## WHAT IS REQUIRED
Print the listing from its top line through the line containing "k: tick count", nothing more, and leave out the pictures.

## PROVIDED DATA
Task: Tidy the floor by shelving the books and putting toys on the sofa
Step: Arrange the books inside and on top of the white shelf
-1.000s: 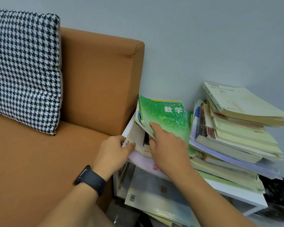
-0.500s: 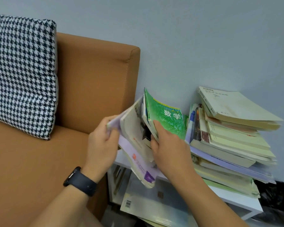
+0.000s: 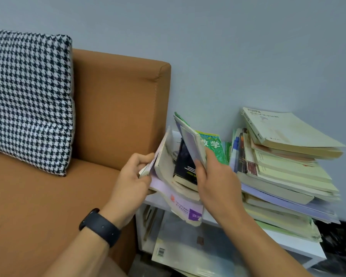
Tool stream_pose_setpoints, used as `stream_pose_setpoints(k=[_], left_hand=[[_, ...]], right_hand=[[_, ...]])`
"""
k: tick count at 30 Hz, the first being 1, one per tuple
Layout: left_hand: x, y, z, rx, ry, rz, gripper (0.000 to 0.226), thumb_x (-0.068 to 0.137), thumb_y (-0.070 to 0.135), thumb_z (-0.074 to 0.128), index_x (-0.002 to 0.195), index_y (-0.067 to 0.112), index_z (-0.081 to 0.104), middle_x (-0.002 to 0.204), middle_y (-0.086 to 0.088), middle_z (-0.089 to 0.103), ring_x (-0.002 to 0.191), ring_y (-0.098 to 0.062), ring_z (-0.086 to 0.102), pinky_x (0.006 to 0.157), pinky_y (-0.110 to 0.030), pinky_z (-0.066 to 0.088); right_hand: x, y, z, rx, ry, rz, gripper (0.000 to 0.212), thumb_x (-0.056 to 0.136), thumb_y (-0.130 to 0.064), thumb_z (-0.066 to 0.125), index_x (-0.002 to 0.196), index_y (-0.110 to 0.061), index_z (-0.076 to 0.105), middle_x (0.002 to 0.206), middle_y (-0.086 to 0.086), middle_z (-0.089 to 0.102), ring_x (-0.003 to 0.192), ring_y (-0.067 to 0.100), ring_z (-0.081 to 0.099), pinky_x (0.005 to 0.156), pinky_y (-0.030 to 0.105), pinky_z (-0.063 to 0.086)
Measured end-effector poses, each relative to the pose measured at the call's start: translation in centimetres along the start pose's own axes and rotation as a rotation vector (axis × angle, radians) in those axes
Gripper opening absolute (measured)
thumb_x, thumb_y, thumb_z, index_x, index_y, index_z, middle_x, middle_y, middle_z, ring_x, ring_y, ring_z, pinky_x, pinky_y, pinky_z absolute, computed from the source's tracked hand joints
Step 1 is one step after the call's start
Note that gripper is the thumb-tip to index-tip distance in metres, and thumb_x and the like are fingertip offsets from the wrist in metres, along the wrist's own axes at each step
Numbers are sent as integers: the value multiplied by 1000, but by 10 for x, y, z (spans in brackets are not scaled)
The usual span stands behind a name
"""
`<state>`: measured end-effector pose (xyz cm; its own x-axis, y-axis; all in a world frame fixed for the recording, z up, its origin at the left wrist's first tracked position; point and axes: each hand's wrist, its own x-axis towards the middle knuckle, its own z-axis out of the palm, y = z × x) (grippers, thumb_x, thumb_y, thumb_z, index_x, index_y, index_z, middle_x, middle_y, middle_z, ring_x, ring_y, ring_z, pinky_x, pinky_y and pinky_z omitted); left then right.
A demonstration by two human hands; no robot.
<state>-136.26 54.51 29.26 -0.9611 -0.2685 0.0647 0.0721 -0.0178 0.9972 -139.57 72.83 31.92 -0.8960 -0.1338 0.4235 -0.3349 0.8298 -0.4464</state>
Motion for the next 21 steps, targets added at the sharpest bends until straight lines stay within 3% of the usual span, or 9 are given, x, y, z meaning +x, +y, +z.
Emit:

## TASK RESULT
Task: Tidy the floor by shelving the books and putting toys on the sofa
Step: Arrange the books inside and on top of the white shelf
-1.000s: 
-0.500s: 
+0.000s: 
Tool stream_pose_setpoints, used as `stream_pose_setpoints(k=[_], left_hand=[[_, ...]], right_hand=[[_, ...]])`
"""
k: tick count at 30 Hz, the first being 1, one per tuple

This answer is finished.